### Work required
Your job is to return every line of the listing holding the string "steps".
Start of Given data
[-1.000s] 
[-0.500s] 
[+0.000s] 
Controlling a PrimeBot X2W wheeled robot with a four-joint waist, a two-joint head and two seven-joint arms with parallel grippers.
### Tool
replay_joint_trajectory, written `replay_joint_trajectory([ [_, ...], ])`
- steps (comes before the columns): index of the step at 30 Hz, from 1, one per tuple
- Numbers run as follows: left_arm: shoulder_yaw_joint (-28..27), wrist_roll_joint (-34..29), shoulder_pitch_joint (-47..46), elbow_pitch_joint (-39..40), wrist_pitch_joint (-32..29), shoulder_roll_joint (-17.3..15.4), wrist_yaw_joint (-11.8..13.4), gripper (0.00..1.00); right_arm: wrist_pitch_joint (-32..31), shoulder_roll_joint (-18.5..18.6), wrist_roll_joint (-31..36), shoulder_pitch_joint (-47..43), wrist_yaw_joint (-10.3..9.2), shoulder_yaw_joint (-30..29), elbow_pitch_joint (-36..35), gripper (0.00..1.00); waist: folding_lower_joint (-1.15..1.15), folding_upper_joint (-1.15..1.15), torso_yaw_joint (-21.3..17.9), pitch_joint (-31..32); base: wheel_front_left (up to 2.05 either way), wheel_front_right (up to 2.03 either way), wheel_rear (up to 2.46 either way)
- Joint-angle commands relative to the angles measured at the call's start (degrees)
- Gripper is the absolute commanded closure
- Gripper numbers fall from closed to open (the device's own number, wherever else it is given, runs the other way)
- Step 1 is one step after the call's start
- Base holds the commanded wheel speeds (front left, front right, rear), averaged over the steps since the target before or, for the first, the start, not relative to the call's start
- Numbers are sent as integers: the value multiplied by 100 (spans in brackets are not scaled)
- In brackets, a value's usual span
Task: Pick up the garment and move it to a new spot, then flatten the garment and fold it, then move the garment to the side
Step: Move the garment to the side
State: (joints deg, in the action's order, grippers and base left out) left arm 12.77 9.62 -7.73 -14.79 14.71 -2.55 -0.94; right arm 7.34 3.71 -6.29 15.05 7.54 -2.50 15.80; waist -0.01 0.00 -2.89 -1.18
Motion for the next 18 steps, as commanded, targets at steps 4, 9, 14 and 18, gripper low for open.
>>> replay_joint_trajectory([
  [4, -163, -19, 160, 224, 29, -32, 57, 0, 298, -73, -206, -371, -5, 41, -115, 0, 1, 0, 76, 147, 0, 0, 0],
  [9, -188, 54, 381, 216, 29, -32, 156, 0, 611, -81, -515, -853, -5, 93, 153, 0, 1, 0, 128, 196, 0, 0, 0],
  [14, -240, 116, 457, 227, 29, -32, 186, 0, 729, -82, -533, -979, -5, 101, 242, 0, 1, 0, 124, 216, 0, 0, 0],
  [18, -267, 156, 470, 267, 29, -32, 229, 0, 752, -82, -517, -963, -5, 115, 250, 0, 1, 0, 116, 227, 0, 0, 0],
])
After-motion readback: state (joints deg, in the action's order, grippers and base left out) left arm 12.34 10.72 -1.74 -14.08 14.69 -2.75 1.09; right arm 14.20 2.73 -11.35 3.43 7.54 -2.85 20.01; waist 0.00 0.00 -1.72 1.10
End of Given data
### Solution
- steps (comes before the columns): index of the step at 30 Hz, from 1, one per tuple
- Base holds the commanded wheel speeds (front left, front right, rear), averaged over the steps since the target before or, for the first, the start, not relative to the call's start
Motion for the next 18 steps, as commanded, targets at steps 4, 9, 14 and 18, gripper low for open.

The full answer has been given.